[Work request]
Look through the material below and copy every line containing the word "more".

[Supplied material]
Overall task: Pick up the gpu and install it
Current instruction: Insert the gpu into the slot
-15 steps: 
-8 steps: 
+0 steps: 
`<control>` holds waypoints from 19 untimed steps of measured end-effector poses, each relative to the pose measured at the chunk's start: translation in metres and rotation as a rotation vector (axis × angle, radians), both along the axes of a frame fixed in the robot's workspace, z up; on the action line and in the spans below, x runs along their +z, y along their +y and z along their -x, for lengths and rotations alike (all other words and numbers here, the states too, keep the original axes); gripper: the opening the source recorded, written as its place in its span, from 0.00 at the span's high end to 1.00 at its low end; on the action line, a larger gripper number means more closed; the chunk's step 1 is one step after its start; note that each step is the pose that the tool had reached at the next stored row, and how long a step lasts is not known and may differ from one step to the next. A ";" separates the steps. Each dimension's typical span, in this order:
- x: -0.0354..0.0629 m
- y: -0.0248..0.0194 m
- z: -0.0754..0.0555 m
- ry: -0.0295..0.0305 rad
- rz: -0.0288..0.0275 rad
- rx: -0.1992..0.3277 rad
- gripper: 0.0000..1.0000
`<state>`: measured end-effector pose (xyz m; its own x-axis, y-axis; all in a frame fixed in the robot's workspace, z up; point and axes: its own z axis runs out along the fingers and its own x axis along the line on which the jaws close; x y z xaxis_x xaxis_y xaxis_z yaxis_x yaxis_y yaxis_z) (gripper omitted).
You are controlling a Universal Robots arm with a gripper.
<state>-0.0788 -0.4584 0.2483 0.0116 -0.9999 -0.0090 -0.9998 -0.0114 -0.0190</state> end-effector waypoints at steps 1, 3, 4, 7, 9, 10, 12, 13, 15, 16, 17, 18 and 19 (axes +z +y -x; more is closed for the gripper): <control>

[Answer]
`<control>` holds waypoints from 19 untimed steps of measured end-effector poses, each relative to the pose measured at the chunk's start: translation in metres and rotation as a rotation vector (axis × angle, radians), both along the axes of a frame fixed in the robot's workspace, z up; on the action line and in the spans below, x runs along their +z, y along their +y and z along their -x, for lengths and rotations alike (all other words and numbers here, the states too, keep the original axes); gripper: the opening the source recorded, written as its place in its span, from 0.00 at the span's high end to 1.00 at its low end; on the action line, a larger gripper number means more closed; the chunk's step 1 is one step after its start; note that each step is the pose that the tool had reached at the next stored row, and how long a step lasts is not known and may differ from one step to the next. A ";" separates the steps. Each dimension's typical span, in this order:
<state>-0.0788 -0.4584 0.2483 0.0116 -0.9999 -0.0090 -0.9998 -0.0114 -0.0190</state> end-effector waypoints at steps 1, 3, 4, 7, 9, 10, 12, 13, 15, 16, 17, 18 and 19 (axes +z +y -x; more is closed for the gripper): <control>

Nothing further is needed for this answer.